• [THE TASK]:
Could you write out the lines below exactly, beginning with the first and finishing with the one that contains "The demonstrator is"?
----- GIVEN MATERIAL
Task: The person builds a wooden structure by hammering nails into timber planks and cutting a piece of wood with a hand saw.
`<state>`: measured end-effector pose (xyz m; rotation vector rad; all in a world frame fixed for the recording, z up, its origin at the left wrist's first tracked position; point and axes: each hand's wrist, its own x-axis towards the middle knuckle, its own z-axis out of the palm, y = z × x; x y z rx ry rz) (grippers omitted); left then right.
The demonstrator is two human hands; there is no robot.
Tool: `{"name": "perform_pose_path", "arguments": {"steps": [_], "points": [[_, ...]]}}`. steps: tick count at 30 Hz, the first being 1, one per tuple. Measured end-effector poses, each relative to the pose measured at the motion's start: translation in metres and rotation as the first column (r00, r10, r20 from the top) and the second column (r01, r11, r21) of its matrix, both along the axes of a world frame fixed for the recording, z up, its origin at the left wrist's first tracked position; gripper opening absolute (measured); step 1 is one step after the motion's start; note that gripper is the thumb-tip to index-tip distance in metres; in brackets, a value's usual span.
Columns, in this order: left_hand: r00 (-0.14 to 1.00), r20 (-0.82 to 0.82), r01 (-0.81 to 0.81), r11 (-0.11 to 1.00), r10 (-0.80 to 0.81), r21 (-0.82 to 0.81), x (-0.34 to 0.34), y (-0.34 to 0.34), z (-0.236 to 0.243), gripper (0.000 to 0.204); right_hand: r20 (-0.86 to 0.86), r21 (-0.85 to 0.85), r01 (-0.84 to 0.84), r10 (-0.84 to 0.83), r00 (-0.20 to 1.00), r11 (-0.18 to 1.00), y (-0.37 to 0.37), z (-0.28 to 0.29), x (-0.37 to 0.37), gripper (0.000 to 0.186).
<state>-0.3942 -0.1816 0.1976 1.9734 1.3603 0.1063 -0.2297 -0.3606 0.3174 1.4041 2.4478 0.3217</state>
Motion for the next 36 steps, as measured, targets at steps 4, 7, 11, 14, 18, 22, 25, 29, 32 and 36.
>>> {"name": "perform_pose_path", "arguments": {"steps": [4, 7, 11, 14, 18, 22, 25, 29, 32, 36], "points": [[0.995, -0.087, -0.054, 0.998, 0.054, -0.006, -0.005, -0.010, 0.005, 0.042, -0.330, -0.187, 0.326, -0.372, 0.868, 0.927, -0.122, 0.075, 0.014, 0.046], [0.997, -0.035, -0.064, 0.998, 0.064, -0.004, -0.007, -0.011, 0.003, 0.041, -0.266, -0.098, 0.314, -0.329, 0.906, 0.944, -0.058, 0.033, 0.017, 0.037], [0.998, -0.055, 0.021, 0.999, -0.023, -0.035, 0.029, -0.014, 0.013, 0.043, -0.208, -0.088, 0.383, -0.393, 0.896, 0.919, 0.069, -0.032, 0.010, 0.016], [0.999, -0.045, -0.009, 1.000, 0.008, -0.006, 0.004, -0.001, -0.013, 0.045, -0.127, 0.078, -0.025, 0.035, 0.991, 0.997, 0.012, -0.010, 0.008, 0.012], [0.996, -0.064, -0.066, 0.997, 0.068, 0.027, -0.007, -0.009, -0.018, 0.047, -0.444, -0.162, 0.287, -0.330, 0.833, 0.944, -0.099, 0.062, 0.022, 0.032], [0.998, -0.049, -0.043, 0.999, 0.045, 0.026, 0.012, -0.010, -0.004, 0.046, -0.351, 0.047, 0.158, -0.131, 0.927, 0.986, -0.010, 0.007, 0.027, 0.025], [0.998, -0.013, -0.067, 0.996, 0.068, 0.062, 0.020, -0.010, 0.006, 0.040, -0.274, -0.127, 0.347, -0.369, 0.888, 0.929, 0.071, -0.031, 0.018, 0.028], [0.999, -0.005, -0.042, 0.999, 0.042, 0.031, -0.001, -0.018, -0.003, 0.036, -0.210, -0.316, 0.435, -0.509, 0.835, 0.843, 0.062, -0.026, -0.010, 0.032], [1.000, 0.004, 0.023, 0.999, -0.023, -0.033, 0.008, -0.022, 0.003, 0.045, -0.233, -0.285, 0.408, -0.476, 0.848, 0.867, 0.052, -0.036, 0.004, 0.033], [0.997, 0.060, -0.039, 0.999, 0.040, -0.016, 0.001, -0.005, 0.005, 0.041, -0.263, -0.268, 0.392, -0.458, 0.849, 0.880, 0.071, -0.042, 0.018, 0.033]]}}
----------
• [TASK OUTPUT]:
Task: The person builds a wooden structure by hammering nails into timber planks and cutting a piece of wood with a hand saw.
`<state>`: measured end-effector pose (xyz m; rotation vector rad; all in a world frame fixed for the recording, z up, its origin at the left wrist's first tracked position; point and axes: each hand's wrist, its own x-axis towards the middle knuckle, its own z-axis out of the palm, y = z × x; x y z rx ry rz) (grippers omitted); left then right.
The demonstrator is two human hands; there is no robot.

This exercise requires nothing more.